Flores hardly knew what such a department did.

“I didn’t realize what kind of job that looked like. But I quickly realized that it was someone’s job to ask someone for money for the benefit of others or the greater good. I loved it,” she says.

Fast-forward nearly 16 years from her first day working with the Red Cross, and Flores is living in Austin and working as the leading force behind I Live Here, I Give Here, which celebrates its 10-year anniversary this year. Now an organization led, in part, by a stalwart team of eight women, I Live Here, I Give Here is responsible for one of Austin’s largest days of giving, Amplify Austin Day in March, as well as other philanthropy-focused initiatives such as See Jane Give in June and Give Back Jack in October.

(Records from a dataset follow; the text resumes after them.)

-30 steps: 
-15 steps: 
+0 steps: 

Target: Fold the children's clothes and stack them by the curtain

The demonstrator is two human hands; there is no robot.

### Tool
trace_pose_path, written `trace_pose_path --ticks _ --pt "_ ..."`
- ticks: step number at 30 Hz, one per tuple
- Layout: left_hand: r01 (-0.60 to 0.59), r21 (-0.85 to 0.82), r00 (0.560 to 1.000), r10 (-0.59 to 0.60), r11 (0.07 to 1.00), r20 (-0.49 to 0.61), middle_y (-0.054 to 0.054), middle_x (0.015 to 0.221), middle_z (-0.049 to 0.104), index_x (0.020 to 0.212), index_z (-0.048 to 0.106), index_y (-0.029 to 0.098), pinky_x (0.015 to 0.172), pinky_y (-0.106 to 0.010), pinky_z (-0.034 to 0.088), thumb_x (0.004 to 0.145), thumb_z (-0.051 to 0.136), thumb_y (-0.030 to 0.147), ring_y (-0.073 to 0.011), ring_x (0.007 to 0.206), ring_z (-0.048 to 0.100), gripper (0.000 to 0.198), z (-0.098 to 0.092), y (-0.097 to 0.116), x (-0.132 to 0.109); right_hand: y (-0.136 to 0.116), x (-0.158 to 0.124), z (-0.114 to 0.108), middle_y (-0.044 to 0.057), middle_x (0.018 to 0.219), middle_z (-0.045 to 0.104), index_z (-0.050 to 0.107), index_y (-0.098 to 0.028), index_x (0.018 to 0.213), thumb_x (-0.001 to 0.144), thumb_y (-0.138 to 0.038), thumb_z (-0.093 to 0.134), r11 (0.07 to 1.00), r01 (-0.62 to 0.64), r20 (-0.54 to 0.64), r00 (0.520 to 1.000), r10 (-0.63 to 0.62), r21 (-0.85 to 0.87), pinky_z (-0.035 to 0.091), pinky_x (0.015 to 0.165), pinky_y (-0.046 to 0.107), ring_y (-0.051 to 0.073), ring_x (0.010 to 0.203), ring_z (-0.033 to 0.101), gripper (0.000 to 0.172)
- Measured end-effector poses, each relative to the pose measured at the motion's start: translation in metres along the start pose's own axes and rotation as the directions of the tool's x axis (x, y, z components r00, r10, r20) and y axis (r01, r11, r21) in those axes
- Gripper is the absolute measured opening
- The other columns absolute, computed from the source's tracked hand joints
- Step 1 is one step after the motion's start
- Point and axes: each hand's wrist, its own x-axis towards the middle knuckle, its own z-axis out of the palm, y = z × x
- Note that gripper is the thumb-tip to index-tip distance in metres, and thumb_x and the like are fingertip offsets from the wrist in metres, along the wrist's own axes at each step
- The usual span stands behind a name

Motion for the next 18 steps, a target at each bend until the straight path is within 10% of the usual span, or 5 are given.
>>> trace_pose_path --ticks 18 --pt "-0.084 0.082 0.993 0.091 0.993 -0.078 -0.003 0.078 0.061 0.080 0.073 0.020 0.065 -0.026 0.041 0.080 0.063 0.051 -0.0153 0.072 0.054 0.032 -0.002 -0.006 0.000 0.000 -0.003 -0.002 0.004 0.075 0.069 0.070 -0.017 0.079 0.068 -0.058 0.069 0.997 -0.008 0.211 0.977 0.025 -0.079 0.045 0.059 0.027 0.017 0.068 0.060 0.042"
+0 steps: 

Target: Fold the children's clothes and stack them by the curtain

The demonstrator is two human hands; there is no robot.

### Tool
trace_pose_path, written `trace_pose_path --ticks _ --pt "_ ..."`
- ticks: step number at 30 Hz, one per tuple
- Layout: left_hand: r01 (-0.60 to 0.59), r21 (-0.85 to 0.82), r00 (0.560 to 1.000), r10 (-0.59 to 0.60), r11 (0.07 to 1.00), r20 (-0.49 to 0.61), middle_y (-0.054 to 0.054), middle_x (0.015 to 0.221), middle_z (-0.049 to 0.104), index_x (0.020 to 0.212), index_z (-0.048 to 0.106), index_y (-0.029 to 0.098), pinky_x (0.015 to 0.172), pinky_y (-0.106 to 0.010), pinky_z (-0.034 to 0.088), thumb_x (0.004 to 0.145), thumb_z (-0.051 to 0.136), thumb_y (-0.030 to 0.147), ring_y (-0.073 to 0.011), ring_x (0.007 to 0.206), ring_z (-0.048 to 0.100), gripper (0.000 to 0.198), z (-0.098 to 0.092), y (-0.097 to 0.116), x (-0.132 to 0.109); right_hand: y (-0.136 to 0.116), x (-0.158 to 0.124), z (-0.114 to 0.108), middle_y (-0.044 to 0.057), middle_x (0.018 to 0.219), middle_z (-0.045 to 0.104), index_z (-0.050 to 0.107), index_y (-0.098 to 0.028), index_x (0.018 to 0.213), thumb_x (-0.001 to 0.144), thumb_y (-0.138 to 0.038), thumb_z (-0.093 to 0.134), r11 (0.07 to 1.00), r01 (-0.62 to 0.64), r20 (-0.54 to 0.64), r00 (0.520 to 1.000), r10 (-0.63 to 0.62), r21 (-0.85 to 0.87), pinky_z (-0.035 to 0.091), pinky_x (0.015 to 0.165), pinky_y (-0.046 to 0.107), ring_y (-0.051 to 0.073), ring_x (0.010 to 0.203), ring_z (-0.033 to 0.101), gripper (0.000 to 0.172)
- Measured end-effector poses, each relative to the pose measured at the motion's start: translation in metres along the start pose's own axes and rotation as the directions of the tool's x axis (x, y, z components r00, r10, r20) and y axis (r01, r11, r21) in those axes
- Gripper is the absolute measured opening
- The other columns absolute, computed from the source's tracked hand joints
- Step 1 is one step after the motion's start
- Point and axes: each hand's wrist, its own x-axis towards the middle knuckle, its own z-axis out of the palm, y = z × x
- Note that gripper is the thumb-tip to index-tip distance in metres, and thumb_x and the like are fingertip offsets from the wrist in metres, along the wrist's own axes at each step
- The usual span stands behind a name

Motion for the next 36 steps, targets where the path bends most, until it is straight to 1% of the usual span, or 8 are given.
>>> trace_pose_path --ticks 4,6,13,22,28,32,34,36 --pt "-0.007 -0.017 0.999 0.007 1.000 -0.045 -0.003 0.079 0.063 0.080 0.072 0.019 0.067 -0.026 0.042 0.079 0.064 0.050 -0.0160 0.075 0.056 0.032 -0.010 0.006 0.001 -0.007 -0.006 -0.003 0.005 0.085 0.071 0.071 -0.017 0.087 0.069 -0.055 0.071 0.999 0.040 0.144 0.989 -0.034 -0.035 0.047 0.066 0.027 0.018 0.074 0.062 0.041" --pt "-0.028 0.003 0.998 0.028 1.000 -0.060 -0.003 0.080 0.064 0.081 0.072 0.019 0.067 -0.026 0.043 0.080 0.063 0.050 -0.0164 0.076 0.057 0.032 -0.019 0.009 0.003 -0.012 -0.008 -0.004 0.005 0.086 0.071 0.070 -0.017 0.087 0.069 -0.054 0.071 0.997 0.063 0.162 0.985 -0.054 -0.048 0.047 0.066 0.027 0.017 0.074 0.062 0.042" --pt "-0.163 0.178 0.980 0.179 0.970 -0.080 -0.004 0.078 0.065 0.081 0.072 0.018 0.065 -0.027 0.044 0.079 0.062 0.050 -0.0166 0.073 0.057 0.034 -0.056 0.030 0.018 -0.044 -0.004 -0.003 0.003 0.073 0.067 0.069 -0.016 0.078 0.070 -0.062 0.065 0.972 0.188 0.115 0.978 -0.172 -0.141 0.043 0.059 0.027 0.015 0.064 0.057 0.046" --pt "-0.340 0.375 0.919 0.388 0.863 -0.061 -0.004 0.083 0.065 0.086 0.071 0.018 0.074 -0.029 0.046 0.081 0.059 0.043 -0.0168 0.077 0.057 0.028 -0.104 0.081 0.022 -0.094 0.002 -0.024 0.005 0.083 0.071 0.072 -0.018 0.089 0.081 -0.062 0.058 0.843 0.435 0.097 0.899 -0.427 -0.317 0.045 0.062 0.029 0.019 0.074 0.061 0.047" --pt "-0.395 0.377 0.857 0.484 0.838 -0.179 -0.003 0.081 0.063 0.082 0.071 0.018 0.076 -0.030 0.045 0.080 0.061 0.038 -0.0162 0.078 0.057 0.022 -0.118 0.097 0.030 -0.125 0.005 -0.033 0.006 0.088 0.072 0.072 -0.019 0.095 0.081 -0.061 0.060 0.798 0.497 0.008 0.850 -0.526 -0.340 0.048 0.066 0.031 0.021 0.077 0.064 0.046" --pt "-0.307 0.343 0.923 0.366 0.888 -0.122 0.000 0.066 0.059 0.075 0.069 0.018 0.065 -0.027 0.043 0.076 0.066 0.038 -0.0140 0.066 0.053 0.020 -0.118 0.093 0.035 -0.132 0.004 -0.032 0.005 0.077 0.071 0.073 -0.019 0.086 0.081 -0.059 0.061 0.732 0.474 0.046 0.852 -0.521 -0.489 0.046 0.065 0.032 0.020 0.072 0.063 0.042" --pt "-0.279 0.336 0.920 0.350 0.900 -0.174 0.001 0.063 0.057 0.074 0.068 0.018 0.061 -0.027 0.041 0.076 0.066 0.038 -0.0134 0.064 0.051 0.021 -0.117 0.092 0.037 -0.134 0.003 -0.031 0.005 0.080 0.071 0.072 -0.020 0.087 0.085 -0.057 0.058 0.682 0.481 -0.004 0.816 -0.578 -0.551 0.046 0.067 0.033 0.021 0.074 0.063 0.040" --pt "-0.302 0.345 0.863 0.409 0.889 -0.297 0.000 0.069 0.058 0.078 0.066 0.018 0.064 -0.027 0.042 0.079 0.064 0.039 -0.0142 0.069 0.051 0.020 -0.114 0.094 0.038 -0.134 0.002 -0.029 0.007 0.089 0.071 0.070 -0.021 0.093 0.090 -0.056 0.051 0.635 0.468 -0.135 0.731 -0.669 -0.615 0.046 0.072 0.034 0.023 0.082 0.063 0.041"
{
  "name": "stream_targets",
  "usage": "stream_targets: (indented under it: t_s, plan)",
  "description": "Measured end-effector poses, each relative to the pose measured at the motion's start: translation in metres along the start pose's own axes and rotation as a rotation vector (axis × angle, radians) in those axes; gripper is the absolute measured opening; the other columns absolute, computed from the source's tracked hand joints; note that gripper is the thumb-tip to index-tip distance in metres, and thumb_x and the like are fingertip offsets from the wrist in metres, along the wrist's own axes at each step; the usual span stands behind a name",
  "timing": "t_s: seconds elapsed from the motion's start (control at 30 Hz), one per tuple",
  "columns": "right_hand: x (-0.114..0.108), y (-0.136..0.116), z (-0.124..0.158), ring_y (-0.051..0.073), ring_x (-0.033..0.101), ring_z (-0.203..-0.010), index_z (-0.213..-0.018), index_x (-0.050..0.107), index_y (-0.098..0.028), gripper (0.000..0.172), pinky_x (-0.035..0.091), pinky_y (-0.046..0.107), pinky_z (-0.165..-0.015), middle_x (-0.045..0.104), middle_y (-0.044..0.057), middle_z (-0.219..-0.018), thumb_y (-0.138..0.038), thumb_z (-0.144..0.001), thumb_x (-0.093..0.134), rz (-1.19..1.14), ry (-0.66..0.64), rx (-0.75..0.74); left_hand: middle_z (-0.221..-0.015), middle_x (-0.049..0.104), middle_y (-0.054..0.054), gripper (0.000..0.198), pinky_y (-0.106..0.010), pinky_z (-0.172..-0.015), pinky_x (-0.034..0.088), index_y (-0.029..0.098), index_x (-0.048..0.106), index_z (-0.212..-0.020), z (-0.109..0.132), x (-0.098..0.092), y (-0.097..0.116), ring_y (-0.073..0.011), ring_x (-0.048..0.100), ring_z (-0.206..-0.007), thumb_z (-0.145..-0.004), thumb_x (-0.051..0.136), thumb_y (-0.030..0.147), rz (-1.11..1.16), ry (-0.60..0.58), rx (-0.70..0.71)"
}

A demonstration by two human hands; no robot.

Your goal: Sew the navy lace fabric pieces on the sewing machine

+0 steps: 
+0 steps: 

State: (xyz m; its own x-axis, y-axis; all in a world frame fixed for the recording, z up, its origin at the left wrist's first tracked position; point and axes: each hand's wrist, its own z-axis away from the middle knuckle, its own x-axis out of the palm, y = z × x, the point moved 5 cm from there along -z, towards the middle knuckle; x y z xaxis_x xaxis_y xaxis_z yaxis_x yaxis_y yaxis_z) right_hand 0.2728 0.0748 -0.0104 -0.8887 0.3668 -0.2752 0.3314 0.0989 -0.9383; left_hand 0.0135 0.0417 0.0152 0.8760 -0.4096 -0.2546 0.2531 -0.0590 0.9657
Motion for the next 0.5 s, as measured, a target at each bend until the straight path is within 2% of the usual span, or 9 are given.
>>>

“Our mission is to grow local philanthropies through a host of programs, which are geared toward the individual donor and the merging donor,” Flores explains. “We are laser focused on growing local giving, making sure that families, businesses and individuals are investing in our community.”

For those unfamiliar with I Live Here, I Give Here’s largest fundraising event, Amplify Austin Day is a 24-hour period in which Austinites can log onto amplifyatx.org and browse through hundreds—700 to be exact—of local nonprofit organizations in need of donations. From Alzheimer’s Texas to the Zilker Botanical Garden Conservancy, the nonprofit options are endless.

Flores describes the website as the “Amazon of nonprofits” since a donor can add a variety of different organizations to his or her cart and check out in a single transaction. This year’s designated period of giving, which took place March 2 and 3, raised more than $9.8 million. In the five years since Amplify Austin Day’s inception, the day of fundraising has brought in a cumulative $35 million for nonprofits in the community.

“Of that $35 million, I think it’s close to 300,000 individual gifts,” Flores says of the donations. “That’s a lot of people coming together for different reasons, interests, passions and organizations.”

For her, the phrase “financial empowerment” means not only being smart with your money, but also allocating your finances wisely.

“I think it’s all about taking inventory of all of your resources. We all have a finite amount of time, talent and treasure,” Flores says. “Take inventory just like you would any asset and ask yourself, ‘What can I give and how can I benefit the greater good?’”

She’s adamant that anyone has the ability to be a philanthropist, that making a contribution doesn’t have to mean spending an entire paycheck.

“My grandparents always taught me that we take care of our own,” Flores says, reflecting on the work I Live Here, I Give Here has accomplished in the past decade. “For us, that’s our community. Our Austin community built us and made us who we are, so it’s our responsibility to give back.”